Dylan froze. Last night. The word punched through the fog in his brain, sharp and sudden. The vents. The guards. The file labeled *Project Phoenix*. The memories rushed back in jagged fragments, and he spun to face Marcus, his voice low. "You *left* me. You just ran."
Marcus blinked, his grin faltering. "Left you? Dude, I thought you were right behind me! One minute you're there, the next…" He mimed an explosion with his hands. "Poof. Gone. Like a ninja. A really slow ninja."
"Slow? I almost died!"
"But you didn't! And look..." Marcus spread his arms wide, nearly smacking a freshman carrying a tuba. "..here you are! Alive! Mostly."
Dylan glared at him. Marcus's nonchalance was a live wire in his already frayed nerves. "How'd you even get out?"
"Easy. Ran like hell, hopped the fence, stole a bike."
"You *stole* a bike?"
"Borrowed," Marcus corrected. "Left it outside the diner. Probably."
*Fuck this crazy nigga even forgot his jeep. Who are you to think he won't forget you. Shit!* Dylan realised how stupid it was to follow this dude headfirst into NovaGen, Aunt Marla was so not hearing about it.
"That's not the point!" Dylan hissed, stepping closer. A group of cheerleaders side-eyed them as they passed, but he didn't care. "What about the file? The one we found?"
Marcus's smile faded. He glanced around, lowering his voice. "Which part? The 'Project Phoenix' stuff? The diagrams that looked like… I dunno, mutant hamsters?"
"You didn't take it?"
"Take it? Dude, we were being chased by RoboCop's angrier cousin! I wasn't exactly packing for a document heist."
Dylan's stomach dropped. The file—the answers, the proof—was still there. In Novagen's hands. And now the woman from the lab was *here*, talking to the principal, staring at him like she knew…
*Knew what?*
"Anyway," Marcus said, clapping him on the back, "how'd you get out? You were wheezing like a broken kazoo last I saw you."
Dylan opened his mouth, then froze.
*How* did he get out?
The memories blurred at the edges. Crawling through the vent. The claustrophobic darkness. The emergency exit. Running, running, running then… nothing. A blank space. He'd woken up in his bed, his clothes streaked with dust, his lungs raw, but no recollection of getting home.
"I… walked," Dylan said slowly, the lie brittle on his tongue.
Marcus raised an eyebrow. "Walked? From Novagen? That's, like, five miles."
"I took shortcuts."
"Through the woods? At night? With your…" Marcus gestured vaguely at Dylan's chest. "…*lungs*?"

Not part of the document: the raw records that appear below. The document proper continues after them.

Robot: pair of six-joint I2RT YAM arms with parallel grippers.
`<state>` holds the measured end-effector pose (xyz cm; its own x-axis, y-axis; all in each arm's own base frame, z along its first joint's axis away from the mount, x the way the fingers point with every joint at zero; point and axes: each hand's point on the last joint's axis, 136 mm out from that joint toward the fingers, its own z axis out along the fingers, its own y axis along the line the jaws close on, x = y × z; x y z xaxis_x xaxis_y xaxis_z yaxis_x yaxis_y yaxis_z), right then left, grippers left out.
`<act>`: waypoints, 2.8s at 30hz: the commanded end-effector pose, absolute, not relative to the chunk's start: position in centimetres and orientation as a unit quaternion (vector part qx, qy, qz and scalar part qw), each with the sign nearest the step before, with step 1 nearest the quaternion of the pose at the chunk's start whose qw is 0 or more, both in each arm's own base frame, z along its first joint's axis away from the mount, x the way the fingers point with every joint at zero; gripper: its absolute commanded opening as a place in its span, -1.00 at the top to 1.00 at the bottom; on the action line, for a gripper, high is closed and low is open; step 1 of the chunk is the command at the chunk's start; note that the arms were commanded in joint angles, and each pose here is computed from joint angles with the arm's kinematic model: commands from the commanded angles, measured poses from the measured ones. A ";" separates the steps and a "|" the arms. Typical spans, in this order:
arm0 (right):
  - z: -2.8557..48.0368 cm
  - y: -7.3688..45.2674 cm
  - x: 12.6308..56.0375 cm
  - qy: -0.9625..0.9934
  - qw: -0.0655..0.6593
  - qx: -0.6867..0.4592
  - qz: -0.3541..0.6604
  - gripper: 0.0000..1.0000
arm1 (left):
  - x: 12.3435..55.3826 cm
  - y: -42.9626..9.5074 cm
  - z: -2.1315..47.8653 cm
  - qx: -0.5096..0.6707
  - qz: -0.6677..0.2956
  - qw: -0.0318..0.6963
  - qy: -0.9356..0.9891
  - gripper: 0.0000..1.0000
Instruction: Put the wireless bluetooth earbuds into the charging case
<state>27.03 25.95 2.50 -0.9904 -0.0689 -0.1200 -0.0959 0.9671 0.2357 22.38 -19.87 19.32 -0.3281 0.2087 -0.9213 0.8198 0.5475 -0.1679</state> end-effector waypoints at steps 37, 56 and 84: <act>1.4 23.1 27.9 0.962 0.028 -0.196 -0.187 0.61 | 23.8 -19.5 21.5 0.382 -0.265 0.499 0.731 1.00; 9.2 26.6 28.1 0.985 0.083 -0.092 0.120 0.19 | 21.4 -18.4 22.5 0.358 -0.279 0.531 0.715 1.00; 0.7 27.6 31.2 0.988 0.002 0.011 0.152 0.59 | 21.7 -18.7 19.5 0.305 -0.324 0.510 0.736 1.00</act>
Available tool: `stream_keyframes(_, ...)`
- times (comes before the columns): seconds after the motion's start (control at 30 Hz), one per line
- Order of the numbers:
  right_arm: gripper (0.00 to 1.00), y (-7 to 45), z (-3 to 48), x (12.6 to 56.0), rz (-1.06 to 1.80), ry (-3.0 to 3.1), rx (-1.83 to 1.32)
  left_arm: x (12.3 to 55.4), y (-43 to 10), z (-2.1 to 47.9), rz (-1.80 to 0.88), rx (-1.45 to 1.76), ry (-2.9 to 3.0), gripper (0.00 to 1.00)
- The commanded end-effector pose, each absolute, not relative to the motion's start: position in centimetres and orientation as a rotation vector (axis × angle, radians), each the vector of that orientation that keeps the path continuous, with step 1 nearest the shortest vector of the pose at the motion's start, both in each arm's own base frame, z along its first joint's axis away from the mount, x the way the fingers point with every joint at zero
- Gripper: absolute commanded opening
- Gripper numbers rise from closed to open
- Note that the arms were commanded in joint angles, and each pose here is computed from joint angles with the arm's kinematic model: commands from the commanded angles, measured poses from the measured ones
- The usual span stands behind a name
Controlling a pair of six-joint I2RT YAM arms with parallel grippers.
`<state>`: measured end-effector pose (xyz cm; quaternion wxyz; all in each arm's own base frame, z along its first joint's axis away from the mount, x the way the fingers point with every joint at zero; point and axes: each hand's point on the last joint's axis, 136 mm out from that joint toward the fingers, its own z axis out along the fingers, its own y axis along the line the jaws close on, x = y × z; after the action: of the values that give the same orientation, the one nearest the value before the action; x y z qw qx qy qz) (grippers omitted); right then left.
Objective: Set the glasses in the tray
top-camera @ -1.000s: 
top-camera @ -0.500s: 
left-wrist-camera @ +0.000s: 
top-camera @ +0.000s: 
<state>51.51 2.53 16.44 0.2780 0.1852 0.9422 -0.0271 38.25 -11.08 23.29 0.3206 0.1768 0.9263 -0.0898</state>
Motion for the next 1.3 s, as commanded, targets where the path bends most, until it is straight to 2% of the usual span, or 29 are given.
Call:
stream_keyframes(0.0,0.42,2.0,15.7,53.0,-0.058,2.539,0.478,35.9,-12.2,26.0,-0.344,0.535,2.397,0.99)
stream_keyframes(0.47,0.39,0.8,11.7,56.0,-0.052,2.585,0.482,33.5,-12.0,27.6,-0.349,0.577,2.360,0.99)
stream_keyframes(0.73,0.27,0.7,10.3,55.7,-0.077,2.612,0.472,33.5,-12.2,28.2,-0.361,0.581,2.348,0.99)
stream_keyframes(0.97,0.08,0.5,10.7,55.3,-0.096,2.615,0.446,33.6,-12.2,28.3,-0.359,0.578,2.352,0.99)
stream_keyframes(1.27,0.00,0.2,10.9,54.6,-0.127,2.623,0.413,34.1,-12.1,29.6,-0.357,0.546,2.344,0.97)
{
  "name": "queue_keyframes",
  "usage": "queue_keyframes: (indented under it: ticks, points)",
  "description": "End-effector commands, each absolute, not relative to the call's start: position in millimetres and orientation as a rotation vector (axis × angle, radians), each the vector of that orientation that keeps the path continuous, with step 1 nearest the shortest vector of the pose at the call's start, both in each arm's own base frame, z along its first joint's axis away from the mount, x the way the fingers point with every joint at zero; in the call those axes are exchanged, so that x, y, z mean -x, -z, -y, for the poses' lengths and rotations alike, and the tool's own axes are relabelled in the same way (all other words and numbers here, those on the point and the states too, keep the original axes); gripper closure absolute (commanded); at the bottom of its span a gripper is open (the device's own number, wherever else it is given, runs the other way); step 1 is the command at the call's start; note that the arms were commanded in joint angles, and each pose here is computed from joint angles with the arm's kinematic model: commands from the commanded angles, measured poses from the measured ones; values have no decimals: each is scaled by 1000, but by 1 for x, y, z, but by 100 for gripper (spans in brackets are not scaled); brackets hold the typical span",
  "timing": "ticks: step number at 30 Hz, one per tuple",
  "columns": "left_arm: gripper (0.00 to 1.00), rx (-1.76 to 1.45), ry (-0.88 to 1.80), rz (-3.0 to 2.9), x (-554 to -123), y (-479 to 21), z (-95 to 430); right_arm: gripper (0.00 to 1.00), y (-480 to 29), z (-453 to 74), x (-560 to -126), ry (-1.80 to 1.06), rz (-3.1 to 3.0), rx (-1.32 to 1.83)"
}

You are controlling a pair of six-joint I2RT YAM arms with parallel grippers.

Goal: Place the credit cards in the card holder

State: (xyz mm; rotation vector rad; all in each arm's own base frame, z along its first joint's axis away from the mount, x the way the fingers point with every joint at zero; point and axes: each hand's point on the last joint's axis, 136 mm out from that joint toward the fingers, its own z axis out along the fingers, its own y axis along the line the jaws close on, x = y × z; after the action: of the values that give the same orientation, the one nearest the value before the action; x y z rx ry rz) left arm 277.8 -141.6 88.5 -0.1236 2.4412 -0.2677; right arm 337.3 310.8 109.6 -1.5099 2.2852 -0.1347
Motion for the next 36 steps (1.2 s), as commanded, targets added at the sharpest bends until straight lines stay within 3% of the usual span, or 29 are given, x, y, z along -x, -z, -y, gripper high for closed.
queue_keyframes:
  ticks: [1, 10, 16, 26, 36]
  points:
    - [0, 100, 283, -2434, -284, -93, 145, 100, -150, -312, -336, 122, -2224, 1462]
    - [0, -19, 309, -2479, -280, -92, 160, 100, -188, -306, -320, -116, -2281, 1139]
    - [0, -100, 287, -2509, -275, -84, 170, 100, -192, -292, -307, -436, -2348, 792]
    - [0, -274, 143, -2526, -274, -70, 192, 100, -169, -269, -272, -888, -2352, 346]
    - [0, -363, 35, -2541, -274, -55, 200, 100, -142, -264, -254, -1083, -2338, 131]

Dylan's jaw tightened. "Yeah."
"And you didn't, I dunno, collapse? Get eaten by a bear? Abducted by aliens?"
"No," Dylan snapped, but the word sounded hollow, even to him.
Marcus leaned in, his playful demeanor slipping. "Seriously, dude. How'd you get back?"
Dylan's throat went dry. The question hung between them, sharp and unignorable. He replayed the hazy fragments again the vent, the exit door, the cold night air but after that, there was only static. No streets, no lights, no front door. Just… a gap.
*Did I black out? Did someone… help me?*
The bell rang, jolting him back to the present. Students surged toward classrooms, but Dylan stood rooted to the spot, his mind racing.
Marcus stared at him, his usual smirk replaced by something darker. "You don't remember, do you?"